===== Supplied information

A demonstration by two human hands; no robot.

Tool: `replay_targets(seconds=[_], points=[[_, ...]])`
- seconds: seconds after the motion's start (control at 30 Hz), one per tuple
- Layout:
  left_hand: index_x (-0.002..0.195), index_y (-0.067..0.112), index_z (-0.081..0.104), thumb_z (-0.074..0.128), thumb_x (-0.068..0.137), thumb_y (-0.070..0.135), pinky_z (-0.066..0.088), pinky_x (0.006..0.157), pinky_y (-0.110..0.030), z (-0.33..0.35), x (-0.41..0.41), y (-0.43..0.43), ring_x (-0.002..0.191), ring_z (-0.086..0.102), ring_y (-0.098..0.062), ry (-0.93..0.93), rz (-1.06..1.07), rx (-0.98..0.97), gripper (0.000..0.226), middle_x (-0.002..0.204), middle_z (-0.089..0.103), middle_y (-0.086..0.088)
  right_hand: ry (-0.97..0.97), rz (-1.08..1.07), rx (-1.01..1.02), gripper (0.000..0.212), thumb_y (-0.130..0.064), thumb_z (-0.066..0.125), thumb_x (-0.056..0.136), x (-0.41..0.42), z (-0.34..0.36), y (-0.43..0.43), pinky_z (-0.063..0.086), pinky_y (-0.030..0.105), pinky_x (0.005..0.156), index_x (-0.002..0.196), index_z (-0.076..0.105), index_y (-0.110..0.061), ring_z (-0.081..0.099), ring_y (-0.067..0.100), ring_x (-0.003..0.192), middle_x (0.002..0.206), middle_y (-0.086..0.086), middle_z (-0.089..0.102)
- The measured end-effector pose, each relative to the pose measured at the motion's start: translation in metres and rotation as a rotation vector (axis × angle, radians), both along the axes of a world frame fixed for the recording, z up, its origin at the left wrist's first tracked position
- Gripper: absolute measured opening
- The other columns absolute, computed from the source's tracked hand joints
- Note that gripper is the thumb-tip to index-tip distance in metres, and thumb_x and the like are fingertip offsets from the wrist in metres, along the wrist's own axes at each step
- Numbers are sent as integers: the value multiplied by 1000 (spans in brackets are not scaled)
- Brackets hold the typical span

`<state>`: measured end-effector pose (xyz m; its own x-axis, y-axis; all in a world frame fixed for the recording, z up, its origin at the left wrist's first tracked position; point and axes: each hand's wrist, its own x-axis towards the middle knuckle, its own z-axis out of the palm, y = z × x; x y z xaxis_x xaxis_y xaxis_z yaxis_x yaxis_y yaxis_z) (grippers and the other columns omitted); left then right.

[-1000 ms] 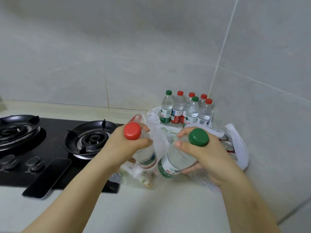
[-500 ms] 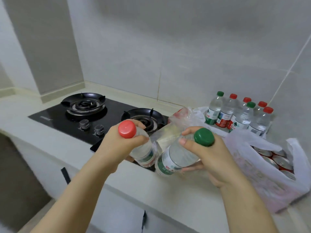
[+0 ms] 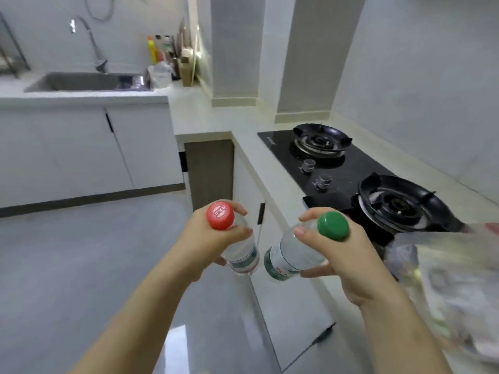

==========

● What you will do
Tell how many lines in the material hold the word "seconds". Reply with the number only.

● Task response
2